##### Data listing
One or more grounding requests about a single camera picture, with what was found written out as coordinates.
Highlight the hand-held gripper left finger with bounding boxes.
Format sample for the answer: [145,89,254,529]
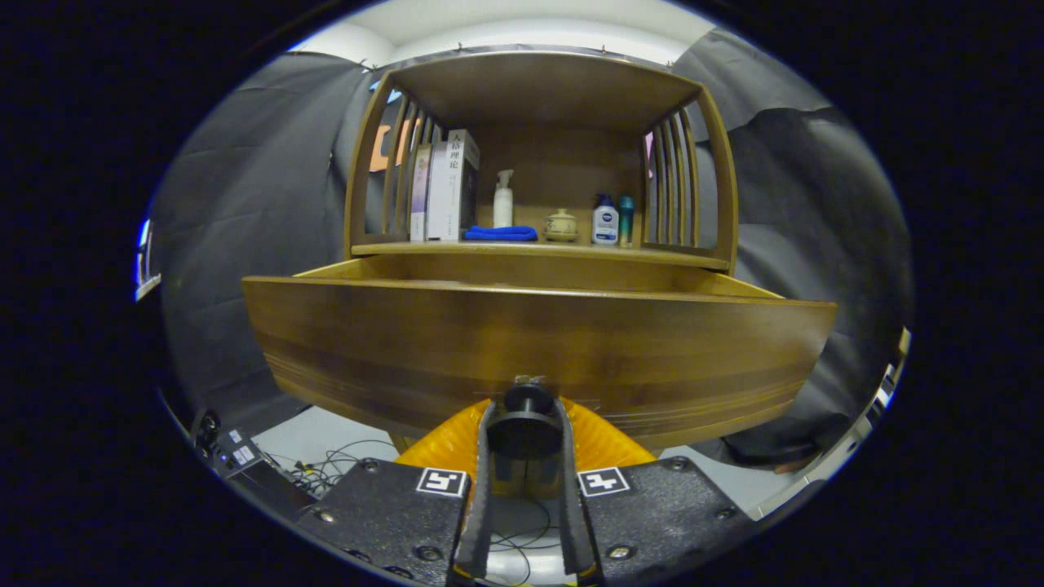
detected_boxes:
[298,398,497,587]

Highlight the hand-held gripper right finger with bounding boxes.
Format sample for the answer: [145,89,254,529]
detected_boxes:
[557,397,755,587]

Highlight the black drawer knob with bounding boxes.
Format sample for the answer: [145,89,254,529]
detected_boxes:
[487,375,564,457]

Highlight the wooden drawer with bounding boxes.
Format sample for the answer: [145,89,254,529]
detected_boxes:
[242,253,838,453]

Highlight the wooden countertop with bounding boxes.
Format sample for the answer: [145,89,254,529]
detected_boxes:
[352,239,729,270]

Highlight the black equipment box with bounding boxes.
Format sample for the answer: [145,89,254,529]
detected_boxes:
[192,408,315,523]

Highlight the blue folded cloth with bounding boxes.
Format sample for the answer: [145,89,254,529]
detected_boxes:
[462,225,539,243]

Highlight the beige lidded teacup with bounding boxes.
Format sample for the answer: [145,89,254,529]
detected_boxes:
[543,209,580,243]

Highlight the white lotion bottle blue cap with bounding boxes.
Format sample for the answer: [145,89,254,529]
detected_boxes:
[591,194,620,246]

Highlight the white pump bottle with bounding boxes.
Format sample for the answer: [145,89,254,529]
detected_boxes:
[493,169,515,229]

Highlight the thin pale purple book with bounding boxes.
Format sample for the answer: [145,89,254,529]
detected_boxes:
[409,143,433,242]

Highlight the thick white book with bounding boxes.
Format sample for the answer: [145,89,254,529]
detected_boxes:
[426,129,481,242]

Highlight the black backdrop cloth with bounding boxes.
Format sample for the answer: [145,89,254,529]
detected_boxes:
[151,29,913,470]

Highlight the black floor cable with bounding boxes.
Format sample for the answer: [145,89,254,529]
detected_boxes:
[488,497,565,585]

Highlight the tangled floor cables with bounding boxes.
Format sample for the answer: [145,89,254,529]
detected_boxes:
[277,439,400,498]
##########
- **Assignment**:
Read through the lines above and collect those that contain the string "cloth".

- **Exercise output**:
Highlight the blue folded cloth with bounding boxes.
Highlight the black backdrop cloth with bounding boxes.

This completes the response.